### DATA SHOWN
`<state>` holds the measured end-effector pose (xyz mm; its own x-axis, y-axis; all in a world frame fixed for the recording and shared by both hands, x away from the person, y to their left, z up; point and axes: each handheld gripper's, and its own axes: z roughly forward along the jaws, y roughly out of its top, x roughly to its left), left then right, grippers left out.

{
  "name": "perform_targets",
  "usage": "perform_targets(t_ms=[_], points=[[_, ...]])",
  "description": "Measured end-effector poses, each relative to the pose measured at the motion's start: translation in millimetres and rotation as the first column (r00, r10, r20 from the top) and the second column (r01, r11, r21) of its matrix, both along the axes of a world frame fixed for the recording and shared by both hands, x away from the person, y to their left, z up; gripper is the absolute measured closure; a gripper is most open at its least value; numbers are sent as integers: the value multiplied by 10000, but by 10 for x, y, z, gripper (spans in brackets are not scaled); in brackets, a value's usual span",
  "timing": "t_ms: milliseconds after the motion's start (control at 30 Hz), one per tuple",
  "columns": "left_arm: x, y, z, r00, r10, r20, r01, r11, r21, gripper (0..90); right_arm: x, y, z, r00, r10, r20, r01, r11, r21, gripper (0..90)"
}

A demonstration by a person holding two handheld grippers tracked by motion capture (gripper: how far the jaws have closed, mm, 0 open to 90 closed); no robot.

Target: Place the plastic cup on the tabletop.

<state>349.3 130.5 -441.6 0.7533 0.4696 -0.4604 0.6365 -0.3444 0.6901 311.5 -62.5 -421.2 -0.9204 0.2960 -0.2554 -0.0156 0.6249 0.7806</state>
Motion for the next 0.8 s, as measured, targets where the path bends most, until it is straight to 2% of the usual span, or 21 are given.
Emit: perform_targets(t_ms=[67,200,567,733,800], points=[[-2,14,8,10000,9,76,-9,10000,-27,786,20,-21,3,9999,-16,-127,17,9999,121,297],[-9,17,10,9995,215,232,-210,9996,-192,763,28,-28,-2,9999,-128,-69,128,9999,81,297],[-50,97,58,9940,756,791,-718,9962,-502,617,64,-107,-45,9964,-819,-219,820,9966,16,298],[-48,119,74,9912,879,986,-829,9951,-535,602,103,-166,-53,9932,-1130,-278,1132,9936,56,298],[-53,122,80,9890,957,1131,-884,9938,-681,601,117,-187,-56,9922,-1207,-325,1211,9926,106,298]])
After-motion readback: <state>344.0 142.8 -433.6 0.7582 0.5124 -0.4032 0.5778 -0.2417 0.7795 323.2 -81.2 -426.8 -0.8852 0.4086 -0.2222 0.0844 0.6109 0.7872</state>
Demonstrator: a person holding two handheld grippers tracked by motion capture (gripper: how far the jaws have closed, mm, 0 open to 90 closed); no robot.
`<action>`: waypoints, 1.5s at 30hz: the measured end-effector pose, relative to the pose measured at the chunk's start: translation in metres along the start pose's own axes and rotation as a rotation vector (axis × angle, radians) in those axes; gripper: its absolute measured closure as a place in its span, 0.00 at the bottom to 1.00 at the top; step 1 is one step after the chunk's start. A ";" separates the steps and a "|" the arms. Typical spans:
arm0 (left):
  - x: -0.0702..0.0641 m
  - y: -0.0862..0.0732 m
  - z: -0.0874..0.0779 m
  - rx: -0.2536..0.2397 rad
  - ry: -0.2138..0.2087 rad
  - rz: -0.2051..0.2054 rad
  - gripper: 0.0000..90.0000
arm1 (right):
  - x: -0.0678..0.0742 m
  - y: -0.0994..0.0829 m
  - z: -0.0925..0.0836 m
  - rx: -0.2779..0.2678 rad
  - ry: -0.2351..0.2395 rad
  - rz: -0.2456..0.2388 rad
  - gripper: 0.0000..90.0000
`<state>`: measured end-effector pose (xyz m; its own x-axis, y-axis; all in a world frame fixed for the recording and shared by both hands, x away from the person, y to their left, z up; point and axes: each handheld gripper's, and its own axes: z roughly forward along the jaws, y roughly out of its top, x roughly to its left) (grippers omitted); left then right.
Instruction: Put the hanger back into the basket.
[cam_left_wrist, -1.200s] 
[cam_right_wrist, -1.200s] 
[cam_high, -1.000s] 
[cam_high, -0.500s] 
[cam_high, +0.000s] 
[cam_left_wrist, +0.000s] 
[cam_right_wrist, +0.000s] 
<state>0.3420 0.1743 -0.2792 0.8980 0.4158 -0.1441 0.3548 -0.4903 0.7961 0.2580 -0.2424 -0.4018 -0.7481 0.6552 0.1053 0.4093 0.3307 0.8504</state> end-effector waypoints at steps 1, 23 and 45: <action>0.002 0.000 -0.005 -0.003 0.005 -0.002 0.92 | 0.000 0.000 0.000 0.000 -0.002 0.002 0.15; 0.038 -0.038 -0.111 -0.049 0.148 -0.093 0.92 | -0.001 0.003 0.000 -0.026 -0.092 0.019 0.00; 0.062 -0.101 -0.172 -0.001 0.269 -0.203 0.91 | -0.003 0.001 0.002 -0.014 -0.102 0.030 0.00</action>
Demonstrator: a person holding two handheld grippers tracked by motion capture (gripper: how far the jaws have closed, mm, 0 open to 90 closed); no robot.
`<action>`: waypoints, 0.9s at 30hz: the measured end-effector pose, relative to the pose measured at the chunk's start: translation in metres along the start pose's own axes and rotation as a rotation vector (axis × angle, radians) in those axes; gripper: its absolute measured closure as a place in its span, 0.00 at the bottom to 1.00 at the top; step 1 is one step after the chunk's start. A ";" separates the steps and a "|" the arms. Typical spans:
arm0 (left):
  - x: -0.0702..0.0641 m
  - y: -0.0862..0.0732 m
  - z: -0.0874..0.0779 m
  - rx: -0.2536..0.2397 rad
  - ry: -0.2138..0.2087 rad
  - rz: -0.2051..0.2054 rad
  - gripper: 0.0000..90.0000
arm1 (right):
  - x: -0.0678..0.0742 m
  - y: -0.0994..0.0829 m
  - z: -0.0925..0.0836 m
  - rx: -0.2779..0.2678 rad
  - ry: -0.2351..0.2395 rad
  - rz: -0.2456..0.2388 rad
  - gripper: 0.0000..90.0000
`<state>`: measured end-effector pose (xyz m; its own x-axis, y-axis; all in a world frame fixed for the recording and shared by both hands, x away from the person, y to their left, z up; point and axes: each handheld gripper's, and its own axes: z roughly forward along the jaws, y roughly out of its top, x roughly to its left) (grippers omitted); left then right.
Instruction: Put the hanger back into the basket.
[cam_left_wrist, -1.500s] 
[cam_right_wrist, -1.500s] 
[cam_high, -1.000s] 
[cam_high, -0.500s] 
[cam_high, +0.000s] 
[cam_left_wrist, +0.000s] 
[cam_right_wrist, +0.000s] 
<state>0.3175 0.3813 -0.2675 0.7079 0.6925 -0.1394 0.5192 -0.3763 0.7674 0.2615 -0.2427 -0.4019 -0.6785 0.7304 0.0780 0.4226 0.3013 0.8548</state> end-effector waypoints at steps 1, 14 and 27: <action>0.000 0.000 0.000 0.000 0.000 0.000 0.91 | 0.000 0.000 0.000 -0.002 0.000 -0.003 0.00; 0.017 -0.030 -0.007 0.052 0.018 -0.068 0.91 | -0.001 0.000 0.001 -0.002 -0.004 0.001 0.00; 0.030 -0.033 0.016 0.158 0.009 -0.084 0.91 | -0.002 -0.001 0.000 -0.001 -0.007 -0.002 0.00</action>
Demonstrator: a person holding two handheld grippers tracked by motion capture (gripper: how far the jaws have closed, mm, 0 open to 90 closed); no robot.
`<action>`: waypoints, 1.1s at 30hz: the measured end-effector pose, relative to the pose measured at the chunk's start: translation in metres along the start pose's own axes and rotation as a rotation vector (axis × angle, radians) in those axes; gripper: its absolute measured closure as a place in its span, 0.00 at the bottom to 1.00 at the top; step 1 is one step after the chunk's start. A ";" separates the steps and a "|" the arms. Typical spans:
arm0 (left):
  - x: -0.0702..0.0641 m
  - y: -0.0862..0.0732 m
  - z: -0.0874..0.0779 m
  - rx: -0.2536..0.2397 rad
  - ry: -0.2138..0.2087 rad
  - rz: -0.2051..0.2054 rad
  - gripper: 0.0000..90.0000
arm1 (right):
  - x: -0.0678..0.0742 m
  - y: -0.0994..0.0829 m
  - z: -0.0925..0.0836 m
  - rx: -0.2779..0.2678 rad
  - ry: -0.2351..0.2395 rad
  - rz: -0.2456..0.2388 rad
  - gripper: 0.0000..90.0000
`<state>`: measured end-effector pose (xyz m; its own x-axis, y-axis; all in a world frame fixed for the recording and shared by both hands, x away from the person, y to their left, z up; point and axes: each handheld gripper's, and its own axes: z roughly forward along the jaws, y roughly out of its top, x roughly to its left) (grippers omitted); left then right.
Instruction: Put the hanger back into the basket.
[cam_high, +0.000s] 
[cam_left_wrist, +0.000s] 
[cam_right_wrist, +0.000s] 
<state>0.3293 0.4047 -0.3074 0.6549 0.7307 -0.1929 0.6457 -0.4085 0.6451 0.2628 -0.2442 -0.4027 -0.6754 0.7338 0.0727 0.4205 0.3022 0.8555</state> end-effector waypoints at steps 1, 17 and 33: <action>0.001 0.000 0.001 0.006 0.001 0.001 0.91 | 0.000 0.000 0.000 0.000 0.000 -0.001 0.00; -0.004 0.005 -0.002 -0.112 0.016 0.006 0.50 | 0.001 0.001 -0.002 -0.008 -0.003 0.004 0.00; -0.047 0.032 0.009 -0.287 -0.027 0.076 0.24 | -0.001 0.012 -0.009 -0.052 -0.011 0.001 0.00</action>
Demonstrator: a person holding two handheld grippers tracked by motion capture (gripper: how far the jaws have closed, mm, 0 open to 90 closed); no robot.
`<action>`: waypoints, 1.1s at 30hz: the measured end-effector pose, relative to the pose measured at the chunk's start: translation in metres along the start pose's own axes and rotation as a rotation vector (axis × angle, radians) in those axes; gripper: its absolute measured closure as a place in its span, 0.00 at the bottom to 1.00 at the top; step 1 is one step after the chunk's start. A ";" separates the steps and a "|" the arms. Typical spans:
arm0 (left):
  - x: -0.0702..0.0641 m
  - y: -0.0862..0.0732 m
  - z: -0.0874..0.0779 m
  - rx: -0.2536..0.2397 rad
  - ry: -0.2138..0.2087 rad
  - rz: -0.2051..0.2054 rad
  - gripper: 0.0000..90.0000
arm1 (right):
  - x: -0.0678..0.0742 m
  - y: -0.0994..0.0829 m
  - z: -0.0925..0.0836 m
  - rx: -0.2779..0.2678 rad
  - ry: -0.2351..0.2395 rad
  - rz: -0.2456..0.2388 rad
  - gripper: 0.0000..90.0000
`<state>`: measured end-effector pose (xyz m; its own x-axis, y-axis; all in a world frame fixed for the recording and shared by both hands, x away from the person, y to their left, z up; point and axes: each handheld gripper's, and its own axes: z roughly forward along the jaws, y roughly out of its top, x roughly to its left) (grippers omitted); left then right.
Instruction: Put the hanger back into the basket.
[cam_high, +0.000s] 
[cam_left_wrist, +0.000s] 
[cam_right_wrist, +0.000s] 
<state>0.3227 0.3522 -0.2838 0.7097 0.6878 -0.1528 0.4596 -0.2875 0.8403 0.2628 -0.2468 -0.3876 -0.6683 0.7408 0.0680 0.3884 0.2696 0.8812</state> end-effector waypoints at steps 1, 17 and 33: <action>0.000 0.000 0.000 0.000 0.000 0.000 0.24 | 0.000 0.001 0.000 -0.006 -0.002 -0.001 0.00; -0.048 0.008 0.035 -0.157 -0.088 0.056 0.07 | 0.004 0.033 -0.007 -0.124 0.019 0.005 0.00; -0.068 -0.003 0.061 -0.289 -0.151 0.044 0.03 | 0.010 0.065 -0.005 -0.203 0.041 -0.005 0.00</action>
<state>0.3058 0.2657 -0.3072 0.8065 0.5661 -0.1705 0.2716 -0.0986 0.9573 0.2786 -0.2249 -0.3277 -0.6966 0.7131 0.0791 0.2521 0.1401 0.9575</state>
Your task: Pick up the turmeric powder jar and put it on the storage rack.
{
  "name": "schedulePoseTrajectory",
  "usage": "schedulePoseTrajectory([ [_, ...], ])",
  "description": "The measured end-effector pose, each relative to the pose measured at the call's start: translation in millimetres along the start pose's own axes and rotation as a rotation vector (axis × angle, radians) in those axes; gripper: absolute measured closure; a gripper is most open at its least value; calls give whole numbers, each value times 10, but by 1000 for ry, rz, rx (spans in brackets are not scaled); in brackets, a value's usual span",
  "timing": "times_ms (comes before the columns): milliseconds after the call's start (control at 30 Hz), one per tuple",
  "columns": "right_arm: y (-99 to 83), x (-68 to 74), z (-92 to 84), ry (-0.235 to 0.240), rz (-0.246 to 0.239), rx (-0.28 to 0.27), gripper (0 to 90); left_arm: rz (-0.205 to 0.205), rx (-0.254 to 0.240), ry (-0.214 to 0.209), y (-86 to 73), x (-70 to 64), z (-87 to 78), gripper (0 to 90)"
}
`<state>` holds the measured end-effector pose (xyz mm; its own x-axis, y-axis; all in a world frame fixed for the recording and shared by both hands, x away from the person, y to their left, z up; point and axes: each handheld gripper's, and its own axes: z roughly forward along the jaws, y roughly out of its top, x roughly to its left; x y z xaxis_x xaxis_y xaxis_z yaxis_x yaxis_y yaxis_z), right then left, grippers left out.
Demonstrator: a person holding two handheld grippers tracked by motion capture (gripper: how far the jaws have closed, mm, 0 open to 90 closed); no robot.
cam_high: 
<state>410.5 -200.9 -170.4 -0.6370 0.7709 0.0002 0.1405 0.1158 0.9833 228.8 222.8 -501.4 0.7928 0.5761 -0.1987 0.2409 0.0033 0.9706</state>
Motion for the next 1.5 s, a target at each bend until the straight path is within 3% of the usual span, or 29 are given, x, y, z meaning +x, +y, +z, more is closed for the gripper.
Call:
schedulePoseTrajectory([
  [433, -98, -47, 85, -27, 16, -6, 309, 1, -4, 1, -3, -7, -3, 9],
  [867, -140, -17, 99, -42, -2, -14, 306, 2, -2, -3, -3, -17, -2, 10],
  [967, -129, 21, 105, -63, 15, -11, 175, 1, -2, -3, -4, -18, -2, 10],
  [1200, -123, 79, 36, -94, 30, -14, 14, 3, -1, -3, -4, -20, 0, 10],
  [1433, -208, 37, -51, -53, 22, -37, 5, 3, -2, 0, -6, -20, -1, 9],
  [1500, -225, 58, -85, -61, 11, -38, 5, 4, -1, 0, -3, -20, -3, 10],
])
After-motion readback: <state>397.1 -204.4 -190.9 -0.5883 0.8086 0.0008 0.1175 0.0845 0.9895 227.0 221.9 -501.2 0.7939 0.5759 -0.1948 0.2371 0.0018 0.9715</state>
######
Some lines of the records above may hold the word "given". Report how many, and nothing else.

EXPECTED OUTPUT =>
2